2019 single by Tokyo's Revenge

"GoodMorningTokyo!" (stylised in all caps) is a single by American rapper Tokyo's Revenge, released by Blac Noize! Recordings on October 18, 2019 as the lead single from his second EP, Mdnght (Side B). The song peaked at No. 1 on the Bubbling Under Hot 100 and was certified gold by the RIAA.

== Background ==
Best created the song with producer Clifford "Cliiifford" Myrtil and features Best calling out phony artists. In 2019, Best became known with the song "Thot!" as it had become viral on TikTok, with fans using it for more than 200,000 videos.
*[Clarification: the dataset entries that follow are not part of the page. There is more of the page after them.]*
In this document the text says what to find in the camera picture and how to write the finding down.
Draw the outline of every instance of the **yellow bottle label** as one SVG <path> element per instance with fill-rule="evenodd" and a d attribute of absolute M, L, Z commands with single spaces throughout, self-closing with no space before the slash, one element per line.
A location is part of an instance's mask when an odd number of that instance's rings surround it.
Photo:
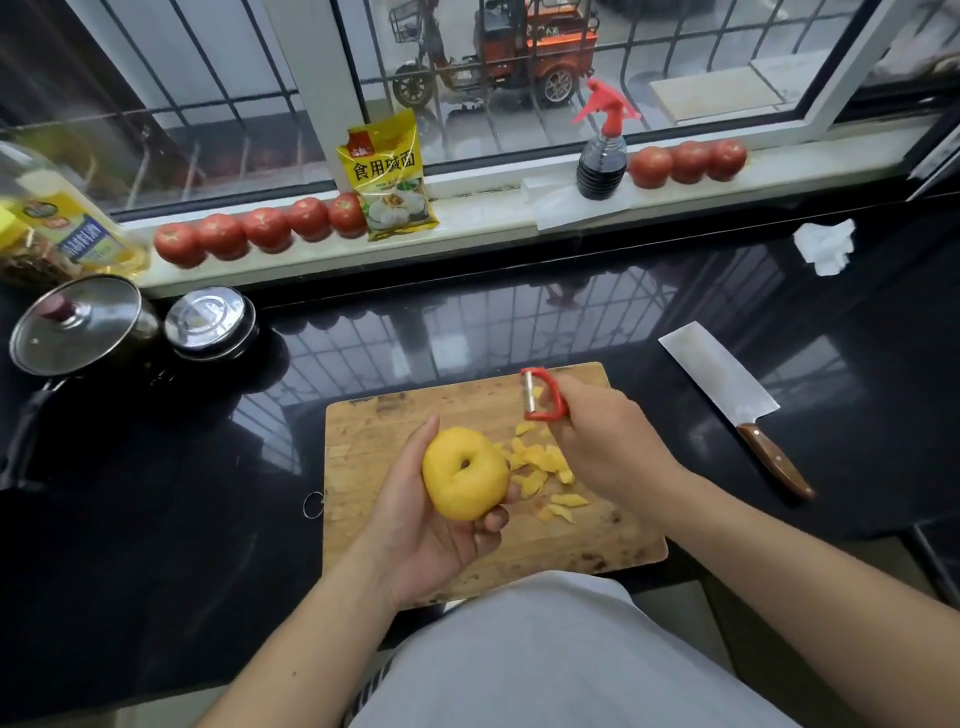
<path fill-rule="evenodd" d="M 13 213 L 41 231 L 84 267 L 99 269 L 130 260 L 134 253 L 66 192 L 18 200 Z"/>

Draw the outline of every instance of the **window sill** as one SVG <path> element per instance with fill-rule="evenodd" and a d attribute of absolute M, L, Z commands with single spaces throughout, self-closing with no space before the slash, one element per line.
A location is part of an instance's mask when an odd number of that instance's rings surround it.
<path fill-rule="evenodd" d="M 755 151 L 751 153 L 750 164 L 732 182 L 704 180 L 691 186 L 669 183 L 658 190 L 632 187 L 635 194 L 630 209 L 592 218 L 570 226 L 570 229 L 632 223 L 662 215 L 881 179 L 894 173 L 903 155 L 931 123 L 929 119 L 921 118 L 861 125 L 862 131 L 856 135 L 845 135 L 839 130 L 835 135 L 841 138 Z M 624 184 L 629 185 L 630 181 L 626 180 Z M 320 195 L 324 198 L 333 196 L 335 193 Z M 273 205 L 288 206 L 296 199 L 275 200 Z M 257 206 L 262 204 L 216 211 L 239 214 Z M 148 296 L 165 298 L 205 285 L 238 286 L 288 279 L 418 255 L 464 251 L 539 234 L 534 210 L 527 204 L 523 192 L 516 188 L 441 199 L 433 206 L 440 225 L 431 231 L 398 235 L 378 242 L 369 242 L 366 237 L 348 240 L 334 233 L 320 243 L 298 239 L 280 255 L 266 255 L 253 249 L 240 260 L 225 262 L 208 258 L 197 268 L 186 271 L 154 255 L 151 268 L 136 282 Z M 137 220 L 124 227 L 137 239 L 147 241 L 159 225 L 197 217 L 197 214 L 184 214 Z"/>

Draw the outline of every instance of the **saucepan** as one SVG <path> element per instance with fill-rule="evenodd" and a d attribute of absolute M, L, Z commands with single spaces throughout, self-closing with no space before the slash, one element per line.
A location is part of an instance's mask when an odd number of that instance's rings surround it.
<path fill-rule="evenodd" d="M 48 378 L 20 410 L 0 491 L 31 486 L 26 469 L 40 415 L 64 382 L 104 376 L 105 391 L 115 391 L 110 379 L 146 367 L 160 340 L 154 308 L 136 285 L 119 276 L 71 280 L 35 301 L 13 329 L 10 356 L 24 372 Z"/>

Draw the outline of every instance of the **kitchen knife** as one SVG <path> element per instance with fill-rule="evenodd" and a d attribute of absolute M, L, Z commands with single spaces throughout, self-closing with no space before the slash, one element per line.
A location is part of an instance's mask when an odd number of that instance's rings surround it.
<path fill-rule="evenodd" d="M 660 343 L 736 427 L 767 470 L 801 498 L 813 499 L 815 491 L 756 424 L 757 418 L 780 405 L 733 354 L 696 321 L 662 336 Z"/>

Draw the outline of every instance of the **wooden cutting board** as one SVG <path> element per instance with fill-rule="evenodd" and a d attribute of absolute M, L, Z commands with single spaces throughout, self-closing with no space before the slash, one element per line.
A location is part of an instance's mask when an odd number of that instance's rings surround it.
<path fill-rule="evenodd" d="M 551 371 L 610 386 L 599 362 Z M 431 412 L 440 415 L 441 429 L 470 427 L 509 449 L 515 427 L 523 420 L 520 375 L 331 404 L 326 409 L 324 452 L 324 570 L 337 563 L 363 528 L 390 464 L 407 435 Z M 553 443 L 552 437 L 541 437 L 542 429 L 538 425 L 522 440 L 527 445 Z M 530 470 L 525 466 L 516 473 Z M 600 573 L 666 558 L 666 541 L 659 532 L 579 481 L 572 492 L 586 497 L 590 505 L 573 510 L 575 523 L 538 520 L 550 495 L 562 492 L 563 486 L 551 475 L 537 496 L 508 506 L 510 524 L 500 548 L 420 604 L 475 596 L 543 570 Z"/>

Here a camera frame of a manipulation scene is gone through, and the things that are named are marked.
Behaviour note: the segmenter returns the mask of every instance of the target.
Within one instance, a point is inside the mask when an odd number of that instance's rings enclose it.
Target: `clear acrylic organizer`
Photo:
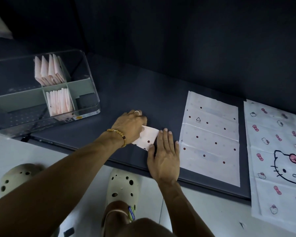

New fans then noticed "GoodMorningTokyo!" a year later and used it for 1.1 million videos, making it his most popular song. The song climbed up and topped both Spotify's Global Viral 50 and the Rolling Stones Trending 25 at No. 1 and 2 respectively, accumulating 26 million streams on Spotify.

=== Music video ===
A music video for the song was released on February 17, 2020 and was directed by James "JMP" Pereira, edited by Chaz Smedley with cinematography by Russ Fraser. The music video was shot at Studios 60’s Grand 2 Stage in Los Angeles.

== Charts ==

Chart performance for "GoodMorningTokyo!"
| Chart (2020) | Peak position |
|---|---|
| UK Singles (OCC) | 74 |
| US Bubbling Under Hot 100 (Billboard) | 1 |

== Certifications ==

Certifications for "GoodMorningTokyo!"
| Region | Certification | Certified units/sales |
| Brazil (Pro-Música Brasil) | Platinum | 40,000^{‡} |
| United States (RIAA) | Gold | 500,000^{‡} |
^{‡} Sales+streaming figures based on certification alone.